There was simply no path forward for him – politically speaking. And yet, the political world seemed to recoil in shock when Cuomo announced just after noon Tuesday he was, in fact, resigning.

“This is truly astonishing,” tweeted Laura Nahmias, a former member of the New York Daily News’ editorial board, in the wake of the announcement. “Anyone who has covered @NYGovCuomo knows he’s like a political shark. To stop swimming willingly, to voluntarily give up power like this, is like a little death.”

Cuomo walked away. Which, again, was both the right thing to do – the allegations against him suggested a chief executive acting in entirely inappropriate ways toward those who worked for him – and the only option available to him.

That it surprised people speaks to the reputation Cuomo has built over decades in public life – from campaign manager of his father’s gubernatorial campaigns to his time in the Clinton administration to his abandoned run for governor in 2002 and, finally, to his three terms as the unapologetic boss of the Empire State.

“I’m a New Yorker, born and bred,” Cuomo said in resigning. “I am a fighter and my instinct is to fight through this controversy because I truly believe it is politically motivated, I believe it is unfair and it is untruthful and I believe it demonizes behavior that is unsustainable for society.”

That is a far-too-charitable read on his time both in and out of office. The whole all-I ever-did-was-fight-for-the-people-of-New-York thing overlooks the ambition, resentments and raw politics that Cuomo not only practiced but also perfected.

(That Cuomo resigned without saying sorry and seemingly unaware that President Joe Biden’s biggest first-term accomplishment – a bipartisan infrastructure deal – had just passed the Senate was a decidedly Cuomo thing to do, however.)

See, for Cuomo, politics wasn’t a thing he did. It was everything he did. There was no work/life separation. He was an obsessive, at his heights touted as the best bureaucrat in the country, while at his lows – the lowest of which we all saw over the past weeks – he was stubbornly unable to see truth when it was, repeatedly, smacking him in the face.

As The New Yorker wrote of Cuomo back in 2020 when he was flying high as a result of his handling of the Covid-19 pandemic in New York state:

“Here was a politician known as a man who doesn’t much like people and whom most people don’t like, at least in the way you might, say, a colleague or a friend. … When people thought of him, they pictured a calculating, very capable, somewhat grim tactician, a man of relentless and ill-concealed ambition and intrigue—a mechanic of government, it was usually said, in a nod both to his understanding of the levers of power and to his talent for tinkering with muscle cars.”

Cuomo was politics. Politics was Cuomo.

To imagine him ever voluntarily walking away from a job that he would tell anyone was the only one he had ever really wanted seemed unimaginable; to do it in this moment even more so.

See, prior to these series of allegations – and the report on them by New York Attorney General Letitia James – Cuomo was primed and ready to run (and win) a fourth term in office in 2022. (New York is one of the few states that do not have term limits for their governors.)

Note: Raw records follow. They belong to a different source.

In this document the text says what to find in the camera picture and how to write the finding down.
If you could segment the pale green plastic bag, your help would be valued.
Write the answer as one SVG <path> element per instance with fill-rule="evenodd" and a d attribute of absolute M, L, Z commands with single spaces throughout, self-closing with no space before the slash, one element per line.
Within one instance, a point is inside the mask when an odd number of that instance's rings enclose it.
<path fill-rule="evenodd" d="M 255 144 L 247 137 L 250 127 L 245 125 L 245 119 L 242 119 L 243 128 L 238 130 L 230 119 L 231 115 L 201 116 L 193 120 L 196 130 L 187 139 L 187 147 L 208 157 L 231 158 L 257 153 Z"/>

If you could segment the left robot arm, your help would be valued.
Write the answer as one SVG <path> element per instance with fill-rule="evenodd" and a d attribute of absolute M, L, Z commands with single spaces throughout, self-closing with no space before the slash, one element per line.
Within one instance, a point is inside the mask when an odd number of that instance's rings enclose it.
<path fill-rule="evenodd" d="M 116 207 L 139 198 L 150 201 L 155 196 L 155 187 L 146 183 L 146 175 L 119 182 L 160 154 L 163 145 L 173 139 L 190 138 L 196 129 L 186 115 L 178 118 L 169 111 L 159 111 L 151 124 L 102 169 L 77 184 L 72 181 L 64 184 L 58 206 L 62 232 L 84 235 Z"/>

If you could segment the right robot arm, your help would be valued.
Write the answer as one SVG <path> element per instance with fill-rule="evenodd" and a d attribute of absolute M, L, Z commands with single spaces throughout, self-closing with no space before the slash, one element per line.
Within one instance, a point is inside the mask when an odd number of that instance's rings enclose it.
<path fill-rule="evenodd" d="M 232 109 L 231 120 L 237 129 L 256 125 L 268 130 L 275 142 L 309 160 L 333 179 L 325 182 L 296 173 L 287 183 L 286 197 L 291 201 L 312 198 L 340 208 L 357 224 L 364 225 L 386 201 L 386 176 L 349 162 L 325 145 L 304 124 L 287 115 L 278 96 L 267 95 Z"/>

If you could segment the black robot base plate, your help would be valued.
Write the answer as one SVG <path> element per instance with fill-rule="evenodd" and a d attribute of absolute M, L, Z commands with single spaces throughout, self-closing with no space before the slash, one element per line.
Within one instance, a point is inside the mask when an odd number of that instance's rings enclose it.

That would have put him in elite company in the state; Nelson Rockefeller was the last governor of New York to be elected to four terms – although he resigned before his fourth term ended.

More importantly, for Cuomo, is that being elected to a fourth term would mean he had done something that his father, Mario, was not able to do. While the elder Cuomo was considered a favorite at the start of the 1994 campaign, he found himself caught up in a Republican wave that was sweeping the country – losing to a little-known state senator named George Pataki.

For the younger Cuomo, a fourth term would be a psychological stepping-out from the massive shadow his father had long thrown over the family. Yes, he would always be Mario Cuomo’s son. But he would have taken the family name – and legacy – to a place his father couldn’t. It would be a culmination of a career and a life that had been spent marinating in politics – and unapologetically so. It would be Andrew Cuomo, a man whose relentless ambition had long defined him, reaching that highest, final goal.

It was the collective weight of all of that history that kept Cuomo in denial for the past week. That kept him insisting, publicly and privately, that he could beat this latest challenge back in the same way he had done all the others: by keeping his head down and outworking everyone.

Such was his hubris. It blinded him to the encroaching reality of his behavior over a number of years. There are some battles that can’t be won. Some behaviors that can’t be explained away. Some lines that can’t be un-crossed.